▶ Task to complete
Pick each line that has "right" out of the records.

▶ Extracted data
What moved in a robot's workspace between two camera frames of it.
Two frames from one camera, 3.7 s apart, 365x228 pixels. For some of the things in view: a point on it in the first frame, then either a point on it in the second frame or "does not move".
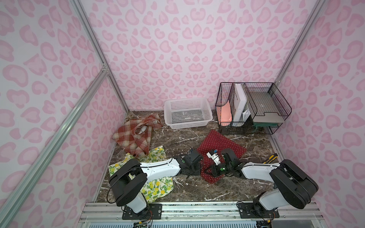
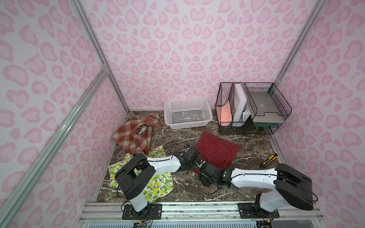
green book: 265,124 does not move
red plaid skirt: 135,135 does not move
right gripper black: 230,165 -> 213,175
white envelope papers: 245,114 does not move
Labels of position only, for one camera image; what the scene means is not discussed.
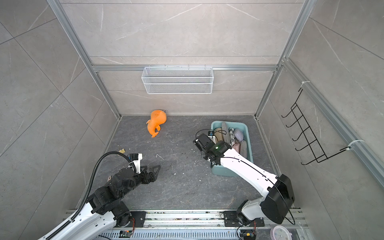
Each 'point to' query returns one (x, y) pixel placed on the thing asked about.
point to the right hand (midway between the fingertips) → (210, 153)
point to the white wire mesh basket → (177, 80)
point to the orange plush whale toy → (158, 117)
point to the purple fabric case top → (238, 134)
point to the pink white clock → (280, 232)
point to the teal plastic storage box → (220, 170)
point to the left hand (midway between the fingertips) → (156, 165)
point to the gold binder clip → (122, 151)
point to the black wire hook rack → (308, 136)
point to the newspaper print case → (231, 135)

▶ Worked solution
right gripper black: 230,165 -> 213,175
point to the right hand (midway between the fingertips) → (210, 153)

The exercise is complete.